BioID-Based Proximity Mapping of Transmembrane Proteins in Human Airway Cell Models.

The cystic fibrosis transmembrane conductance regulator (CFTR), a chloride channel residing primarily at the apical membrane of epithelial cells, plays a major role in fluid secretion and the maintenance of epithelial surface hydration. Mutations in the CFTR gene lead to the fatal disease known as cystic fibrosis (CF). Drugs that improve mutant CFTR protein folding and channel function have dramatically improved CF patient outcomes. However, the current regimen only restores the function of the most common mutant, ΔF508, to ~62% of wildtype (WT). Notably, ~10% of patients harboring hundreds of less common CFTR mutations are not eligible or do not respond at all to treatment with current CFTR modulators.

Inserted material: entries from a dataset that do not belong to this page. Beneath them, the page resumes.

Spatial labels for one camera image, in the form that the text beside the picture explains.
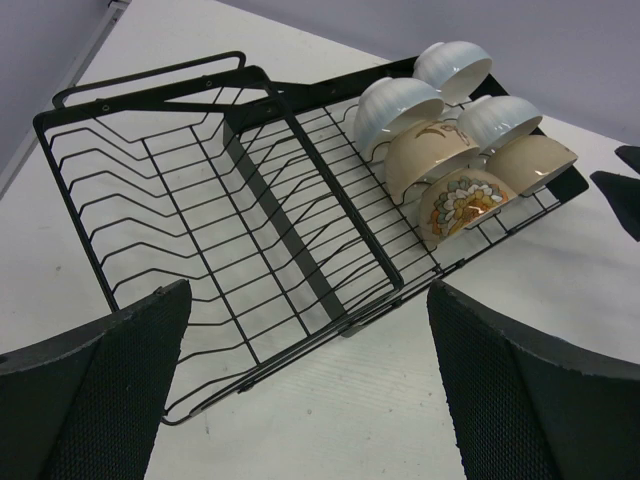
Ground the pale blue bowl rear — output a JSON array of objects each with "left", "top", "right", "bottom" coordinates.
[{"left": 413, "top": 41, "right": 493, "bottom": 105}]

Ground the pale blue bowl left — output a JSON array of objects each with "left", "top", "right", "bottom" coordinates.
[{"left": 353, "top": 77, "right": 445, "bottom": 162}]

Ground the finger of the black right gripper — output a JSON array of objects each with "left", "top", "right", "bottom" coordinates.
[
  {"left": 615, "top": 145, "right": 640, "bottom": 167},
  {"left": 590, "top": 171, "right": 640, "bottom": 235}
]

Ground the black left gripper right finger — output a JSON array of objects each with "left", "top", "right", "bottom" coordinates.
[{"left": 427, "top": 280, "right": 639, "bottom": 479}]

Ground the pale blue bowl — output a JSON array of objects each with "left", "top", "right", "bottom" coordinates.
[
  {"left": 413, "top": 41, "right": 493, "bottom": 105},
  {"left": 457, "top": 95, "right": 543, "bottom": 154},
  {"left": 353, "top": 77, "right": 445, "bottom": 162}
]

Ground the black wire dish rack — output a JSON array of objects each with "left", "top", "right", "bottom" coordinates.
[{"left": 33, "top": 51, "right": 588, "bottom": 426}]

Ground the beige bowl brown motif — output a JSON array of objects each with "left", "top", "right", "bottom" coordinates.
[{"left": 384, "top": 121, "right": 480, "bottom": 205}]

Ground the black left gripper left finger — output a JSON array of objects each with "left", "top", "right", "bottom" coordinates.
[{"left": 1, "top": 280, "right": 192, "bottom": 479}]

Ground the beige bowl colourful flower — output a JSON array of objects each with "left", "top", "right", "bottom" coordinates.
[{"left": 418, "top": 169, "right": 518, "bottom": 251}]

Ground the plain beige bowl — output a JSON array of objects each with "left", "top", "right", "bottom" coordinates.
[{"left": 486, "top": 135, "right": 578, "bottom": 196}]

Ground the pale blue bowl right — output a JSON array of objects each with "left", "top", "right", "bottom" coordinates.
[{"left": 457, "top": 95, "right": 543, "bottom": 154}]

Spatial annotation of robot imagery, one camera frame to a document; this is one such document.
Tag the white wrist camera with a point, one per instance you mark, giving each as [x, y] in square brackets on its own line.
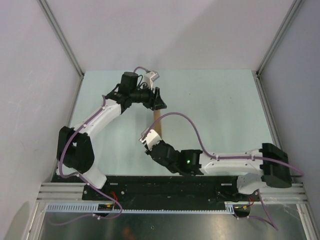
[150, 77]
[149, 138]

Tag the brown cardboard express box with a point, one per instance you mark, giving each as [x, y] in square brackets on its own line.
[158, 123]

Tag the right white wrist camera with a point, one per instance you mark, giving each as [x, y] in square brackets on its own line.
[149, 138]

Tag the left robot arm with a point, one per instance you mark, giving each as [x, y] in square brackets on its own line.
[75, 152]

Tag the left aluminium frame post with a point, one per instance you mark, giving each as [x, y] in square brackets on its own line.
[58, 31]

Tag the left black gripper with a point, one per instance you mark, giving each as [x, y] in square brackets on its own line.
[155, 101]

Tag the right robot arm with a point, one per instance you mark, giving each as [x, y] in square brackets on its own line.
[255, 169]

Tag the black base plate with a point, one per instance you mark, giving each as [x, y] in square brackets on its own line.
[175, 193]

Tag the right aluminium frame post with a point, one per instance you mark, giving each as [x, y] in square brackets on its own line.
[280, 34]

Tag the aluminium frame post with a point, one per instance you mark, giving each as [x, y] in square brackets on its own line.
[280, 34]
[58, 31]

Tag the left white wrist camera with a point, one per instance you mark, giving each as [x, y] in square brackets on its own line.
[150, 77]

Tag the aluminium front rail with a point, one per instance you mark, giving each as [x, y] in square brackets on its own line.
[71, 192]

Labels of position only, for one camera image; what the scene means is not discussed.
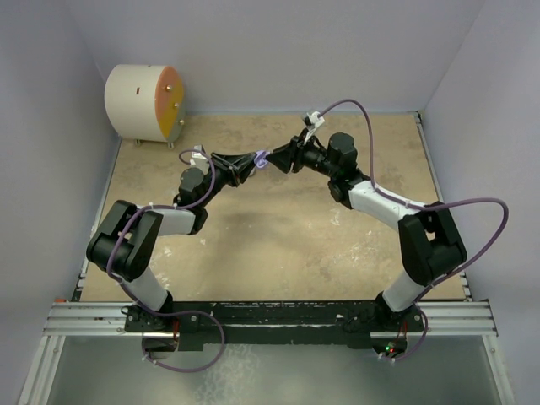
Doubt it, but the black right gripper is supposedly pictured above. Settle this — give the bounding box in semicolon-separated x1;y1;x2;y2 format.
267;128;338;179

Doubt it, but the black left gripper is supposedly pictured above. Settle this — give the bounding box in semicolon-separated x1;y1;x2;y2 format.
198;153;257;208

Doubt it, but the purple earbud charging case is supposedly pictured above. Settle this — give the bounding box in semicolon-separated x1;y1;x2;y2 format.
254;150;268;170

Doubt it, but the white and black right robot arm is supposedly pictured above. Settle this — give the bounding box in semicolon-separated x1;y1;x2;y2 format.
265;132;467;330

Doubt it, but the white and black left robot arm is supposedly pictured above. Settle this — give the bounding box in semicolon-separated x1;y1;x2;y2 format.
86;149;257;331

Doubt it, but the white cylinder with orange face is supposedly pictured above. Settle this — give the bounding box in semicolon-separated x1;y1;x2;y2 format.
104;64;186;148

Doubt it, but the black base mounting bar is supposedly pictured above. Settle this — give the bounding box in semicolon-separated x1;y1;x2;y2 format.
121;300;425;351

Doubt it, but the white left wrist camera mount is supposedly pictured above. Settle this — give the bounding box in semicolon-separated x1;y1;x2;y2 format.
189;145;209;173

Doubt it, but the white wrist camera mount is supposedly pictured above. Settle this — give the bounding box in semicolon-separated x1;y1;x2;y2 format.
189;145;209;173
301;111;325;144

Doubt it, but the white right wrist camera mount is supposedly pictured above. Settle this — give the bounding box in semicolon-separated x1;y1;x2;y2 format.
301;111;325;144

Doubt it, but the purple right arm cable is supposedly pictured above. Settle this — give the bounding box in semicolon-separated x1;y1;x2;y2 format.
316;99;510;363

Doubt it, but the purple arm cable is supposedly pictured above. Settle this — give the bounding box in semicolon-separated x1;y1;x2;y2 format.
107;148;227;373
316;99;510;363

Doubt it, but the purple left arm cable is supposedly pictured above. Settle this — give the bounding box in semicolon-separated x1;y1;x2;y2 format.
107;148;227;373

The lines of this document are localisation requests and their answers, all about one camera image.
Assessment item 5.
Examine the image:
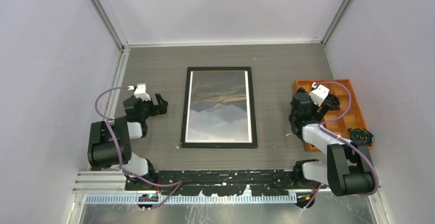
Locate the wooden picture frame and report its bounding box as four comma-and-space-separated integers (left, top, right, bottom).
180, 66, 258, 149

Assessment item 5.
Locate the landscape photo print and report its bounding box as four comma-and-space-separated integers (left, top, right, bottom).
185, 70, 253, 144

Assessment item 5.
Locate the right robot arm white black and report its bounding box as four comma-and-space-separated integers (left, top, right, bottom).
289, 89, 379, 196

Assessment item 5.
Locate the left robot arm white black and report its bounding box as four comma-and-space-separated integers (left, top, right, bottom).
87, 93, 168, 190

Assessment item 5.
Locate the orange compartment tray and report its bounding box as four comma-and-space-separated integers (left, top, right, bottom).
293, 79, 374, 150

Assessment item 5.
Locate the blue yellow rolled tie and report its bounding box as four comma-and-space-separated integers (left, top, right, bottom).
348, 128, 374, 146

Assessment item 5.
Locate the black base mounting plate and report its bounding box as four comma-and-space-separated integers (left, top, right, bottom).
125, 169, 328, 198

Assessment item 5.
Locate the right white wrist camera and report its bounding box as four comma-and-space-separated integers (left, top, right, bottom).
308, 82, 330, 107

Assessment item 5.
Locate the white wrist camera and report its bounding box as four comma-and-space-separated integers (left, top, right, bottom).
308, 82, 330, 107
127, 83, 151, 101

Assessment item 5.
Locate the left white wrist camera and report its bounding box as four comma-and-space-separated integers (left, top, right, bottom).
127, 83, 151, 101

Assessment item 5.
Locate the aluminium front rail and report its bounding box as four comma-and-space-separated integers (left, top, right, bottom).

Better characterizing the WT and mutant CFTR protein interactomes could provide critical insight into how to treat patients with rarer mutations and thereby improve the druggability of this devastating disease. Here we describe how BioID (proximity-dependent biotin identification) can be used to map the CFTR interactome in a human airway model-bronchial epithelial cells grown at the air-liquid interface. Approximately 26% (>5500) of all human protein-coding genes are predicted to code for membrane proteins, which together account for ~30% of the druggable proteome. The methods described here could thus also be applied to improve our understanding of many additional respiratory, autoimmune, and metabolic diseases.